SOYO, Inc. is a leading global provider of computer, consumer electronics, and broadband telecommunications products and services. Headquartered in Ontario, Calif., with sales offices in Latin America. For more information about the company and its products, please call 909-292-2500 or visit our Web site at http://www.SOYO.com.
"Safe Harbor" Statement
This release contains certain statements that may be deemed "forward-looking statements" within the meaning of the Private Securities Litigation Reform Act of 1995. Such forward-looking statements are subject to certain risks and uncertainties and actual results could differ materially from those expressed in any of the forward-looking statements. The words "plan," "confident that," "believe," "scheduled," "expect," or "intend to," and similar conditional expressions, are intended to identify forward-looking statements.

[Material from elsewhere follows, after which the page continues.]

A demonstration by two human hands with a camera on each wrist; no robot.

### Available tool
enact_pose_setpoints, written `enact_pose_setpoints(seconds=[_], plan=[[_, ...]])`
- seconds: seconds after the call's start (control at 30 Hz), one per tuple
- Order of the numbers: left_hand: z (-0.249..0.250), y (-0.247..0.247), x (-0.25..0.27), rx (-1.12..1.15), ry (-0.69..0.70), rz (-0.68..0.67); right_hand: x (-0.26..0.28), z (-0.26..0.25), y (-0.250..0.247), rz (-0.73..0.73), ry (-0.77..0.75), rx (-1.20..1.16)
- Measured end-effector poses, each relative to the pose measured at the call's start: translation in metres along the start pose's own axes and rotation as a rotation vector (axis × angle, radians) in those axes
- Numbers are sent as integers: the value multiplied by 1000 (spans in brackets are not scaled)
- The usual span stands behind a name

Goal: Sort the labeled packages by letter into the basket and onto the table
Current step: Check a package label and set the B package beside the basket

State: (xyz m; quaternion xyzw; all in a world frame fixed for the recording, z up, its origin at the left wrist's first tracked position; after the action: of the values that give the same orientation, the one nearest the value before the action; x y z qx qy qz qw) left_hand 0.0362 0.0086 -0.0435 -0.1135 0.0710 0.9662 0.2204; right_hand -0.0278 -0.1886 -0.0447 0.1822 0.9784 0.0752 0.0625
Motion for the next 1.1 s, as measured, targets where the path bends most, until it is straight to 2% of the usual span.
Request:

Although the company believes that the expectations reflected in its forward-looking statements are reasonable, it can give no assurance that such expectations or any of its forward-looking statements will prove to be correct. Factors that could cause results to differ include, but are not limited to, the availability of components and successful production of the company's products, successful performance of internal plans, the impact of competitive services and pricing, general economic risks and uncertainties, and various other information detailed from time to time in the company's filings with the United States Securities and Exchange Commission. The company undertakes no obligation to publicly revise these forward-looking statements to reflect events or circumstances that arise after the date hereof. Please refer to the company's filings at www.sec.gov.